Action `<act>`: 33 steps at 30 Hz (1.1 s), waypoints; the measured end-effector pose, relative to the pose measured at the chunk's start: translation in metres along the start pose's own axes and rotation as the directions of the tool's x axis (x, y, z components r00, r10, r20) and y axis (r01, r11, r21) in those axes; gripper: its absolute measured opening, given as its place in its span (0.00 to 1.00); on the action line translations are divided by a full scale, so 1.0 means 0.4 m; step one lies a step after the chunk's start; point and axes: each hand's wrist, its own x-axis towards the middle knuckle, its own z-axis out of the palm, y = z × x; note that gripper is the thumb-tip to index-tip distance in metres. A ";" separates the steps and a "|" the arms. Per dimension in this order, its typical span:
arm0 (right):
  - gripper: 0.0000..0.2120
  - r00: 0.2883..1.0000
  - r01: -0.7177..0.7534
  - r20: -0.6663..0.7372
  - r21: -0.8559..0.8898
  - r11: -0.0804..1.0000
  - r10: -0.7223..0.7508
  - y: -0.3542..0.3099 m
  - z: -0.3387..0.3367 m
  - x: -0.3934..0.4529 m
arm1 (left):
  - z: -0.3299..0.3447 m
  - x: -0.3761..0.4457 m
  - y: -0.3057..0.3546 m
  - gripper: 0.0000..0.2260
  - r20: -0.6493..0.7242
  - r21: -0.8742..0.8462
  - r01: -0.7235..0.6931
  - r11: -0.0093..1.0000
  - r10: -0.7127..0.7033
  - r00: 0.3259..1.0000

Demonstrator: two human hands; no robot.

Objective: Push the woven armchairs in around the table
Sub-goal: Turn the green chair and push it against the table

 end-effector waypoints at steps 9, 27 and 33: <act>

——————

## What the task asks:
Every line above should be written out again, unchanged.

## Answer section:
Action `<act>`: 33 steps at 30 Hz (1.1 s), waypoints; the measured end-effector pose, relative to the pose measured at the chunk's start: translation in metres along the start pose's own axes and rotation as the directions of the tool's x axis (x, y, z components r00, r10, r20) and y axis (r01, r11, r21) in those axes; gripper: its absolute measured opening, given as its place in its span (0.00 to 1.00); on the action line translations are divided by a full scale, so 1.0 means 0.4 m; step one lies a step after the chunk's start; point and axes: each hand's wrist, its own x-axis towards the middle knuckle, its own z-axis out of the palm, y = z × x; note that gripper is the thumb-tip to index-tip distance in metres. A ";" separates the steps and a "|" the arms. Per dimension in this order, its typical span:
arm0 (right):
  - gripper: 0.0000..0.2120
  - r00: 0.2883..1.0000
  - r01: -0.7177..0.7534
  - r20: -0.6663..0.7372
  - r21: -0.8559..0.8898
  - r11: -0.0804..1.0000
  - r10: -0.7223..0.7508
  - y: -0.3542..0.3099 m
  - z: -0.3387..0.3367 m
  - x: -0.3934..0.4529 m
arm1 (left):
  - z: -0.3299..0.3447 m
  - x: -0.3761..0.4457 m
  - y: -0.3057..0.3546 m
  - gripper: 0.0000..0.2260
  - r20: -0.6493..0.7242
  - r21: -0.8742..0.8462
  - r01: -0.7235..0.6931
  - r11: -0.0093..1.0000
  - r10: -0.7127..0.7033
  - r00: 0.3259..1.0000

Demonstrator: two human hands; no robot.

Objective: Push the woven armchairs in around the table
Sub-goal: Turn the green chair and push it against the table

 end-effector waypoints at steps 9, 27 and 33: <act>

No part of the exercise is left unanswered.